L'autre homme était plus âgé, moi beau que Sven mais sa beauté était quand même parfaite.
Par déduction sa devait être Matthew.
_ Bonjour Marjorie, me dit un puissant baryton.
_ Bonjour, répondis-je doucement.
_ Comment vas-tu ?
_ Bien ... qu'est ce que je fais ici ? Je sentais que c'était à lui que je devais poser cette question. Il devait être le chef de famille.
_ Justement j'allais y venir, je ne te dirais pas de t'asseoir je vois que tu nous as déjà cassé un fauteuil, sourit-il.
_ Désoler.
_ Pas la peine de t'excuser.
Il s'arrêta de parle pendant un moment. Puis repris la parole._ Non, pourquoi ?
Matthew soupiras.
_ Comment t'annonçait sa, nous sommes des vampires et oui nous ne sommes pas des légendes.
_ Vous dites n'importe quoi.
_ Je ne te mens pas, souvient toi se qui c'est passer dans la forêt !
_ Non je ne veux pas !
Magret mes paroles, j'eu un flash back de se qui s'était passé. Je fus secoué par des sanglots mais je ne pleurer pas comme si se n'étais plus possible.
_ Non
_ Je suis désoler, c'était la première fois que j'entendais sa voix depuis « l'accident », se doux ténor. Il disait toujours la même chose.
_ C'est ta faute pourquoi m'as-tu fais ça ?
_ Je suis désoler, je ne le voulais pas, ton odeur était si puissante. Mon instinct la emporter.
Il s'arrêta, puis repris la parole :
_ Puis quand ta commençait à m'implorer de te laisser vivre je me suis arrêter.
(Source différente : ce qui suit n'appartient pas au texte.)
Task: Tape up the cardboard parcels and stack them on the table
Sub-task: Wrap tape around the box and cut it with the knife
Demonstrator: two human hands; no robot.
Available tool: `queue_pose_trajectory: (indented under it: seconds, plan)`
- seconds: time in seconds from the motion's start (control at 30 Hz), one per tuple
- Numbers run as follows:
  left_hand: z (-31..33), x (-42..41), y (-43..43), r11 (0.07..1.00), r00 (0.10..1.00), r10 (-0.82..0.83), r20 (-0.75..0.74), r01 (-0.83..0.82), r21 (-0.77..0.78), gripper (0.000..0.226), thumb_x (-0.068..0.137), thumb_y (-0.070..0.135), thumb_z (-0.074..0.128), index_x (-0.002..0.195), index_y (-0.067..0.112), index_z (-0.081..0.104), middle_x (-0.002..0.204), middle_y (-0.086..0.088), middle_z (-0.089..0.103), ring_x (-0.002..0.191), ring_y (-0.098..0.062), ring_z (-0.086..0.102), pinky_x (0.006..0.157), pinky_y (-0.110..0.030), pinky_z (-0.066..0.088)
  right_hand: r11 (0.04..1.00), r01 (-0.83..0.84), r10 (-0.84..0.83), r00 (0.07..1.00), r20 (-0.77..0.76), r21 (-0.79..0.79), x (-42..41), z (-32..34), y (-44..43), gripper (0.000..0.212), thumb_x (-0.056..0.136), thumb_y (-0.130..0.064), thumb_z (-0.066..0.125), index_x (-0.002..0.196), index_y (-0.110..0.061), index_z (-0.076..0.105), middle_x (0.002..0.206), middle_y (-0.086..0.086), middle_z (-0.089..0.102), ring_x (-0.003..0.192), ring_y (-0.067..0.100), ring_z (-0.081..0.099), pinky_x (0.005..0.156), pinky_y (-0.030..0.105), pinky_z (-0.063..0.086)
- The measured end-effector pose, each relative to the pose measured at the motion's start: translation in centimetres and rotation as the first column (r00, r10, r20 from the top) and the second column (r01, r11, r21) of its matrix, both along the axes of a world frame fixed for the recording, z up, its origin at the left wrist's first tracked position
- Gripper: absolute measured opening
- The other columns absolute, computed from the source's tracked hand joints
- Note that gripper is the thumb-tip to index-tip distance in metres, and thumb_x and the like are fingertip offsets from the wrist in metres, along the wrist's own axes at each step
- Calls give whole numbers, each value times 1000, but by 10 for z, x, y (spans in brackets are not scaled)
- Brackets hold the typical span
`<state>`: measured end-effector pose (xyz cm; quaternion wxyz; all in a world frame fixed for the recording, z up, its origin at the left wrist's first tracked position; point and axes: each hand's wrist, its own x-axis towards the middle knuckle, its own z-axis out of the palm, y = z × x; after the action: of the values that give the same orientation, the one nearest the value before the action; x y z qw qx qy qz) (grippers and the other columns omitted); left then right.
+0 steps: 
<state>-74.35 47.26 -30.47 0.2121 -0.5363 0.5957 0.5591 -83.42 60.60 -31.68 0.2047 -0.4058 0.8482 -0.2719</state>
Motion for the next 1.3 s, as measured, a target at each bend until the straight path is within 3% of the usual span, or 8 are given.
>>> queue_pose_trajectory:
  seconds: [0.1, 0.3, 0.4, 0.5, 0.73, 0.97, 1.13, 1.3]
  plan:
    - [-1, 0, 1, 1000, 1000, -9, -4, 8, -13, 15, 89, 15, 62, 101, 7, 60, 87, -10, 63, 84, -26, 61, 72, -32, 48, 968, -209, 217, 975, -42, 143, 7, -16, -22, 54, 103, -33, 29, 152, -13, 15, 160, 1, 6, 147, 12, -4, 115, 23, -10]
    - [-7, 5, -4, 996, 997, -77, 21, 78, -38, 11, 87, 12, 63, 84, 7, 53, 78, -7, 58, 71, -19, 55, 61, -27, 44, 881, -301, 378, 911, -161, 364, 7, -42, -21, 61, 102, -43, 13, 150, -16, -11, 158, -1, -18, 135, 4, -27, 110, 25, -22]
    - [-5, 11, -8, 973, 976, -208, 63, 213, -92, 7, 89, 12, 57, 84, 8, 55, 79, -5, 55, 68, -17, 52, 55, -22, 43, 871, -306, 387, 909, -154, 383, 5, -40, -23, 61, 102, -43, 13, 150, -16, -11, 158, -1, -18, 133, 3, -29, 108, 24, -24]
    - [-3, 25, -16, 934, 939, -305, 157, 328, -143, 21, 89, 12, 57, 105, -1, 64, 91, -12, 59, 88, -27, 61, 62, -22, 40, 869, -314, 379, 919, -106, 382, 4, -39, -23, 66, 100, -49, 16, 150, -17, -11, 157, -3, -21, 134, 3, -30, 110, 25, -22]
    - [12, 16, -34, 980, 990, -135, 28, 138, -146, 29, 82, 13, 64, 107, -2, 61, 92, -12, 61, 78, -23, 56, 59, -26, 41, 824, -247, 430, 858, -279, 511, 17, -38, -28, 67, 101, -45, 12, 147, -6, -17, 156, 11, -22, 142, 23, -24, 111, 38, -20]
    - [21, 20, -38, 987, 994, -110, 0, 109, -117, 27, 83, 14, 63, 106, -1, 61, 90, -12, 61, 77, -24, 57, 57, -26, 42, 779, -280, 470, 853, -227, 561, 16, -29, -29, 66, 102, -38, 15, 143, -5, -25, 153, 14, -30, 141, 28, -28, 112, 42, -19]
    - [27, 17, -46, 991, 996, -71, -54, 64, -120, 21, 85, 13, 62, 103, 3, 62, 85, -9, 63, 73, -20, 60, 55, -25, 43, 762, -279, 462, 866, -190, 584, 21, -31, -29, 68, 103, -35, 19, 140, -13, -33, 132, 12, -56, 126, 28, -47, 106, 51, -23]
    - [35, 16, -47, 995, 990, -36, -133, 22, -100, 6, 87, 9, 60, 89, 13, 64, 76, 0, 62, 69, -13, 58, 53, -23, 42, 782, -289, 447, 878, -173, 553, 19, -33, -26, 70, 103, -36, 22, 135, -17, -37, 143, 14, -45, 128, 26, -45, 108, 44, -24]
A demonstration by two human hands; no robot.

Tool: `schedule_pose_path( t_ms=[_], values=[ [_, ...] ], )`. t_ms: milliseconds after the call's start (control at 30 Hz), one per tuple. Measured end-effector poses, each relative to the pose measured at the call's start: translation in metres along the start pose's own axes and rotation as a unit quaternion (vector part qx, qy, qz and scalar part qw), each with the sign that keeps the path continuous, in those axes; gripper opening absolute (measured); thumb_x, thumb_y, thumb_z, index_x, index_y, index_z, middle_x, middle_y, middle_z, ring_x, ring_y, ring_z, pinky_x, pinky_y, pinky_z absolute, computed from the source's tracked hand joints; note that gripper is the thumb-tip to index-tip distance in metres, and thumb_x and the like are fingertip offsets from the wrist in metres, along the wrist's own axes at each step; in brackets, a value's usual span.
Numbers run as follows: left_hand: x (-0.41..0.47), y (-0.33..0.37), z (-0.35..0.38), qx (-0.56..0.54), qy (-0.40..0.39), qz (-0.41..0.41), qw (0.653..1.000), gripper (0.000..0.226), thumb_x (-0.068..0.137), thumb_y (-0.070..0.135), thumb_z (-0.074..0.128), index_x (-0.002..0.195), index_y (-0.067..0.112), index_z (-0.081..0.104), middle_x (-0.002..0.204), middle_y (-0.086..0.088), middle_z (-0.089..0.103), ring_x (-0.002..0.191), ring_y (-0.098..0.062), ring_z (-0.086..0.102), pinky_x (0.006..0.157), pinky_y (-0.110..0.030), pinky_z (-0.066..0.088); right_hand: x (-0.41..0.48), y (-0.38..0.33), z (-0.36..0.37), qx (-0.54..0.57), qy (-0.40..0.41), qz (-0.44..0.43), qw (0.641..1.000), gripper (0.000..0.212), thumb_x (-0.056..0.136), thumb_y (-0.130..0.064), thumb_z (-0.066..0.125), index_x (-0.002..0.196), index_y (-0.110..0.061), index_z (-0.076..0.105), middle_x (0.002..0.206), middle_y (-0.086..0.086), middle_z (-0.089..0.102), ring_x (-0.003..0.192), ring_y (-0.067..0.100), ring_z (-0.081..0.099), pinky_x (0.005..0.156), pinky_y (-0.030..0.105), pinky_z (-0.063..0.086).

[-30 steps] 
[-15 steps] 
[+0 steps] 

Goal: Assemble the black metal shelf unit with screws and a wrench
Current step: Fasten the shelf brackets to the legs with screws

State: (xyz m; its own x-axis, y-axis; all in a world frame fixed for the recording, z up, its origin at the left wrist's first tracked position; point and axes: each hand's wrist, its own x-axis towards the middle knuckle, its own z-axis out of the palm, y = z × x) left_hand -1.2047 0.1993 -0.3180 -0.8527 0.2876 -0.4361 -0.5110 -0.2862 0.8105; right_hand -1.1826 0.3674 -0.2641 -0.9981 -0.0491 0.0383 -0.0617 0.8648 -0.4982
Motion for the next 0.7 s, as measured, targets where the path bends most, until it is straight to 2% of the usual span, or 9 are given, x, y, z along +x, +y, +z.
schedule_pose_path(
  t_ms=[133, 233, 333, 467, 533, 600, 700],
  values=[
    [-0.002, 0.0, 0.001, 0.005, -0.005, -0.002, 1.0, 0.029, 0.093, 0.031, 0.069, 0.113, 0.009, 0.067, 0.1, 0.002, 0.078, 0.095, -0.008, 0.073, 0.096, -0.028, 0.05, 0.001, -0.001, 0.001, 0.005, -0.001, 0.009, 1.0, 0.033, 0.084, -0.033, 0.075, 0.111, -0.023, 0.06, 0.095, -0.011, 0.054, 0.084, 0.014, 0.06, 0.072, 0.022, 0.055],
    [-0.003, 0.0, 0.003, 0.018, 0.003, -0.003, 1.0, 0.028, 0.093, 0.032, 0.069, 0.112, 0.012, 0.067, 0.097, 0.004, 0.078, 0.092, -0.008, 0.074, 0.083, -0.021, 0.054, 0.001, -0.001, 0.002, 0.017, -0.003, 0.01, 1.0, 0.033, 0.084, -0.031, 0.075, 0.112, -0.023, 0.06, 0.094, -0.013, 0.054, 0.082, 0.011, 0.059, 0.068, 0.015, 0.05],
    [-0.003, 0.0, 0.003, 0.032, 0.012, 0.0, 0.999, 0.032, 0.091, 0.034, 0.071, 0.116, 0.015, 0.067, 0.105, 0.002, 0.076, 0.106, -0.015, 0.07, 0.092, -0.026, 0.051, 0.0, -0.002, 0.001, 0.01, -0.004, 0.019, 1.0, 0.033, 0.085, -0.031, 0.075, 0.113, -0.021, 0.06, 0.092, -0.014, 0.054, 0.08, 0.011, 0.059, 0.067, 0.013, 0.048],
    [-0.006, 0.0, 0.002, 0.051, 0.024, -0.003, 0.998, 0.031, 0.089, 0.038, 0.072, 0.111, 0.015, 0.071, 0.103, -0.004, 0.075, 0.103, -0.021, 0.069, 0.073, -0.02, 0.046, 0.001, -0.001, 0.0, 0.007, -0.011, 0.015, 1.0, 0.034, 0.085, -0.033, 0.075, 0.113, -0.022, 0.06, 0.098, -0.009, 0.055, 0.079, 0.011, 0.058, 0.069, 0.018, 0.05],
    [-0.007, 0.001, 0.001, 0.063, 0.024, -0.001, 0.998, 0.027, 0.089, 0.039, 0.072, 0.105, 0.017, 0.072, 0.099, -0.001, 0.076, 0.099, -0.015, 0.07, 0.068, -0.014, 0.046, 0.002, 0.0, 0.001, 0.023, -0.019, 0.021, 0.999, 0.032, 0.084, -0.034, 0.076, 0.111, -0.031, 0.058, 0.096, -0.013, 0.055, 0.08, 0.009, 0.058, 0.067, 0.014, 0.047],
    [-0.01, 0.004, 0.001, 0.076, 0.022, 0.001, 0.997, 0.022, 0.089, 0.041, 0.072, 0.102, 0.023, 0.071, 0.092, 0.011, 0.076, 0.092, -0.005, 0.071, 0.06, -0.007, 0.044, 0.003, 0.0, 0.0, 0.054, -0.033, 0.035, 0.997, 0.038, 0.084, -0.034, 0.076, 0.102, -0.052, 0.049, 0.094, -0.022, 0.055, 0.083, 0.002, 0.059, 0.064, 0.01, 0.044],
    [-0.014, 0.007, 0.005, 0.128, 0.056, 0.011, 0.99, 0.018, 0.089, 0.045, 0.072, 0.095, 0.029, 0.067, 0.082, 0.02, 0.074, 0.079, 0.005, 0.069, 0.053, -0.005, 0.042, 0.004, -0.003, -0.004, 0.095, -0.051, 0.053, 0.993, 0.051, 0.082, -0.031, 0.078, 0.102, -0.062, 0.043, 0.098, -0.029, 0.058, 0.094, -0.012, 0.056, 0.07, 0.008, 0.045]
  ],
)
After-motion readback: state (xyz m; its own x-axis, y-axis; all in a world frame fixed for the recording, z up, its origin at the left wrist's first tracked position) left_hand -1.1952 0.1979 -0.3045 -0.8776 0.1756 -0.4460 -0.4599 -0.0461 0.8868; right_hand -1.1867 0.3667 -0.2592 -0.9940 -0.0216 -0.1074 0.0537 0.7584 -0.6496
Je me souvenais vaguement de se passage.
_ Désoler, et sur c'est parole il montât à l'étage.
_ Je ne comprends pas pourquoi m'as t'il pas tuer ?
_ Je ne sais pas, répondit Matthew.
Anne était resté silencieuse et regardais le plafond. Une lueur triste passa dans ses yeux avant de se ressaisir.
_ Que faisait tu dans la forêt.
Je ne voulais pas y pensé j'y refuser.
_ Viens, je vais te montrer ta chambre, car maintenant tu vivras avec nous, tu ne pourras retourner dans ta famille.
Nous montons à l'étage.
_ Voici notre chambre, dit-elle en passant devant la première porte.
Je n'arrêtais pas de pensé à se qu'elle venait de me dire. Sa voulait dire donc que je vivrais ici sans ma famille qu'ils me croyaient morte.
_ Voici ta chambre s'arrêta t'elle devant la deuxième porte, c'est la plus petite mais se n'est pas grave. Nous l'aménagerons demain.
Elle ouvrit la porte, la chambre était entièrement blanche elle était grande. Deux fois plus que mon ancienne chambre. Sa me blessait de dire sa.
Anne s'assit sur le lit et je la rejoignis.
_ Tu peux tous me dire tu sais !
Elle me prit dans ses bras est je repensai à tous se que j'avais vécut avant la forêt. Anne se raidit au moment ou je pensé a Eric et Léana dans le même lit.
_ Ma pauvre chérie, je suis désoler.
Je continuer de le revivre jusqu'au moment de la forêt. Puis j'arrêtai de pensé à sa.
_ Tu lis dans les pensé non, demandais-je à Anne
_ Oui. Je vais te laisser tu as besoin de pensé à ça toute seule. A demain.

Je restais seule dans ma chambre, a pensé à tous se qui venais de m'arrivais. Plus j'y pensé moins j'avais mal. Mais j'avais du mal à imaginer que j'étais un vampire et pourtant c'était la vérité.